ASSIGNMENT> Repeat the entries beneath in their entirety, precisely as given.

MATERIAL PROVIDED: Begin

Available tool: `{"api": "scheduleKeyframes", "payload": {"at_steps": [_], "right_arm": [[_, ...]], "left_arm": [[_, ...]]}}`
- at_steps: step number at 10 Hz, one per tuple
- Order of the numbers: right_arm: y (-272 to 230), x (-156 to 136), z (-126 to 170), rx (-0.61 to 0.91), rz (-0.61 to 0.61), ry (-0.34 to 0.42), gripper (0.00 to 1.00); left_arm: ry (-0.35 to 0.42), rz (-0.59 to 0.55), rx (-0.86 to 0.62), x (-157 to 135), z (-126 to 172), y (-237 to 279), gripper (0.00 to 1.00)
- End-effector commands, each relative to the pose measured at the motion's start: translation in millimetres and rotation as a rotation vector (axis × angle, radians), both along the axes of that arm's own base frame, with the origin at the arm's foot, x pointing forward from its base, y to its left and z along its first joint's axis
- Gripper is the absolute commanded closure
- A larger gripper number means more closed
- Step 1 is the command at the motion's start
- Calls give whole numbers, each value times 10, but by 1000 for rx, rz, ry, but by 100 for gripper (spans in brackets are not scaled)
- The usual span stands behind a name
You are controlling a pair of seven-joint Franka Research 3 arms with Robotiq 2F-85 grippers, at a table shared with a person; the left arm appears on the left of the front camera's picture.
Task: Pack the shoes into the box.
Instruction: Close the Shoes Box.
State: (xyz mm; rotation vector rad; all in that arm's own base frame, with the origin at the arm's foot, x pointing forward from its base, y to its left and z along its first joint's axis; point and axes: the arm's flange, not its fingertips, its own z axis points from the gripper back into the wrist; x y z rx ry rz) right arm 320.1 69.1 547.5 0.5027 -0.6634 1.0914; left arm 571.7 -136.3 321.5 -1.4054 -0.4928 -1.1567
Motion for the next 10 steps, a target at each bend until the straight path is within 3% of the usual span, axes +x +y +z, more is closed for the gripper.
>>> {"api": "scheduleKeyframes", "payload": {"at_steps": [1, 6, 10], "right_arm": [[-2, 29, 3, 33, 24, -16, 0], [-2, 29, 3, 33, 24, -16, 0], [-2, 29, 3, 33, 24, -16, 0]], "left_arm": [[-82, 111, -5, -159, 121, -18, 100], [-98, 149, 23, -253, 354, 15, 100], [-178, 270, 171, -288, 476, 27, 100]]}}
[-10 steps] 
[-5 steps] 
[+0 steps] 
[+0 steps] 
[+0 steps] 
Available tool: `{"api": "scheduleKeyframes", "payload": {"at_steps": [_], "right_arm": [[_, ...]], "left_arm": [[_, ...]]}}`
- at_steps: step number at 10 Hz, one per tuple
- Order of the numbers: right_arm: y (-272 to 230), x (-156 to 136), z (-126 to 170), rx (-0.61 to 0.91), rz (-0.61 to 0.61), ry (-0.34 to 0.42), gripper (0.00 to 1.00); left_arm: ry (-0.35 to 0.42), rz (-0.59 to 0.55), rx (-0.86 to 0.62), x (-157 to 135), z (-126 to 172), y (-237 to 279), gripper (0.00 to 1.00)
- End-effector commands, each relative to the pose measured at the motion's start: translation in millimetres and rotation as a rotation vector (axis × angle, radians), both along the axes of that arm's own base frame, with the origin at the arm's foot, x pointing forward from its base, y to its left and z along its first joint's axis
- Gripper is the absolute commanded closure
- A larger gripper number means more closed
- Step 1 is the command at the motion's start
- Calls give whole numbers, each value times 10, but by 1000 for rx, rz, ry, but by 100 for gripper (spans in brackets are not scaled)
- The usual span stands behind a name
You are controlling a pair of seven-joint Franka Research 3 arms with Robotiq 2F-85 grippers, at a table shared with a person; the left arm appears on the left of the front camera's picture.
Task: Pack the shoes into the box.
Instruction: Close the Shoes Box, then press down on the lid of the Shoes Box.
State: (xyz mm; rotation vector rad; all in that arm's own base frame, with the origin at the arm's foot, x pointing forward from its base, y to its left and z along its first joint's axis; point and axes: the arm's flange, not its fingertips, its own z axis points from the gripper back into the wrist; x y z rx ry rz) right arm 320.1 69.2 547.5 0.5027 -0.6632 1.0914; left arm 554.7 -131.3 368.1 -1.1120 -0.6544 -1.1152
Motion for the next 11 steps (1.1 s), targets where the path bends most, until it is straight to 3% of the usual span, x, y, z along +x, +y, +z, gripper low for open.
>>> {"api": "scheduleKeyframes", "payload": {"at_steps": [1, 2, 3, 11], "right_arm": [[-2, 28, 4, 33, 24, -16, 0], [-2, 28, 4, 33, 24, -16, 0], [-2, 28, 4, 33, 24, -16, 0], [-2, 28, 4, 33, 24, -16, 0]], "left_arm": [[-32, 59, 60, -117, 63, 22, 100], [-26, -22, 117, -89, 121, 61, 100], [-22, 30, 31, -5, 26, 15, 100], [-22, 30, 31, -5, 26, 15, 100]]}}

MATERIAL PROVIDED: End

THE COMPLETED TASK>
Available tool: `{"api": "scheduleKeyframes", "payload": {"at_steps": [_], "right_arm": [[_, ...]], "left_arm": [[_, ...]]}}`
- at_steps: step number at 10 Hz, one per tuple
- Order of the numbers: right_arm: y (-272 to 230), x (-156 to 136), z (-126 to 170), rx (-0.61 to 0.91), rz (-0.61 to 0.61), ry (-0.34 to 0.42), gripper (0.00 to 1.00); left_arm: ry (-0.35 to 0.42), rz (-0.59 to 0.55), rx (-0.86 to 0.62), x (-157 to 135), z (-126 to 172), y (-237 to 279), gripper (0.00 to 1.00)
- End-effector commands, each relative to the pose measured at the motion's start: translation in millimetres and rotation as a rotation vector (axis × angle, radians), both along the axes of that arm's own base frame, with the origin at the arm's foot, x pointing forward from its base, y to its left and z along its first joint's axis
- Gripper is the absolute commanded closure
- A larger gripper number means more closed
- Step 1 is the command at the motion's start
- Calls give whole numbers, each value times 10, but by 1000 for rx, rz, ry, but by 100 for gripper (spans in brackets are not scaled)
- The usual span stands behind a name
You are controlling a pair of seven-joint Franka Research 3 arms with Robotiq 2F-85 grippers, at a table shared with a person; the left arm appears on the left of the front camera's picture.
Task: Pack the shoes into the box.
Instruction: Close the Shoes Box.
State: (xyz mm; rotation vector rad; all in that arm's own base frame, with the origin at the arm's foot, x pointing forward from its base, y to its left and z along its first joint's axis; point and axes: the arm's flange, not its fingertips, its own z axis points from the gripper back into the wrist; x y z rx ry rz) right arm 320.1 69.1 547.5 0.5027 -0.6634 1.0914; left arm 571.7 -136.3 321.5 -1.4054 -0.4928 -1.1567
Motion for the next 10 steps, a target at each bend until the straight path is within 3% of the usual span, axes +x +y +z, more is closed for the gripper.
>>> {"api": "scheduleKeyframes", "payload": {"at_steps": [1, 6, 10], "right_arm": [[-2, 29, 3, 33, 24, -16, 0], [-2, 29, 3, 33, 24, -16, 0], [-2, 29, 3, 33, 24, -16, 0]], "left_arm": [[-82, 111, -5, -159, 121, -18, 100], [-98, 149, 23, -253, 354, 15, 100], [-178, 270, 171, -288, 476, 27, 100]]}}
[-10 steps] 
[-5 steps] 
[+0 steps] 
[+0 steps] 
[+0 steps] 
Available tool: `{"api": "scheduleKeyframes", "payload": {"at_steps": [_], "right_arm": [[_, ...]], "left_arm": [[_, ...]]}}`
- at_steps: step number at 10 Hz, one per tuple
- Order of the numbers: right_arm: y (-272 to 230), x (-156 to 136), z (-126 to 170), rx (-0.61 to 0.91), rz (-0.61 to 0.61), ry (-0.34 to 0.42), gripper (0.00 to 1.00); left_arm: ry (-0.35 to 0.42), rz (-0.59 to 0.55), rx (-0.86 to 0.62), x (-157 to 135), z (-126 to 172), y (-237 to 279), gripper (0.00 to 1.00)
- End-effector commands, each relative to the pose measured at the motion's start: translation in millimetres and rotation as a rotation vector (axis × angle, radians), both along the axes of that arm's own base frame, with the origin at the arm's foot, x pointing forward from its base, y to its left and z along its first joint's axis
- Gripper is the absolute commanded closure
- A larger gripper number means more closed
- Step 1 is the command at the motion's start
- Calls give whole numbers, each value times 10, but by 1000 for rx, rz, ry, but by 100 for gripper (spans in brackets are not scaled)
- The usual span stands behind a name
You are controlling a pair of seven-joint Franka Research 3 arms with Robotiq 2F-85 grippers, at a table shared with a person; the left arm appears on the left of the front camera's picture.
Task: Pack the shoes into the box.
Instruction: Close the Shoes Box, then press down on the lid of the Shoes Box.
State: (xyz mm; rotation vector rad; all in that arm's own base frame, with the origin at the arm's foot, x pointing forward from its base, y to its left and z along its first joint's axis; point and axes: the arm's flange, not its fingertips, its own z axis points from the gripper back into the wrist; x y z rx ry rz) right arm 320.1 69.2 547.5 0.5027 -0.6632 1.0914; left arm 554.7 -131.3 368.1 -1.1120 -0.6544 -1.1152
Motion for the next 11 steps (1.1 s), targets where the path bends most, until it is straight to 3% of the usual span, x, y, z along +x, +y, +z, gripper low for open.
>>> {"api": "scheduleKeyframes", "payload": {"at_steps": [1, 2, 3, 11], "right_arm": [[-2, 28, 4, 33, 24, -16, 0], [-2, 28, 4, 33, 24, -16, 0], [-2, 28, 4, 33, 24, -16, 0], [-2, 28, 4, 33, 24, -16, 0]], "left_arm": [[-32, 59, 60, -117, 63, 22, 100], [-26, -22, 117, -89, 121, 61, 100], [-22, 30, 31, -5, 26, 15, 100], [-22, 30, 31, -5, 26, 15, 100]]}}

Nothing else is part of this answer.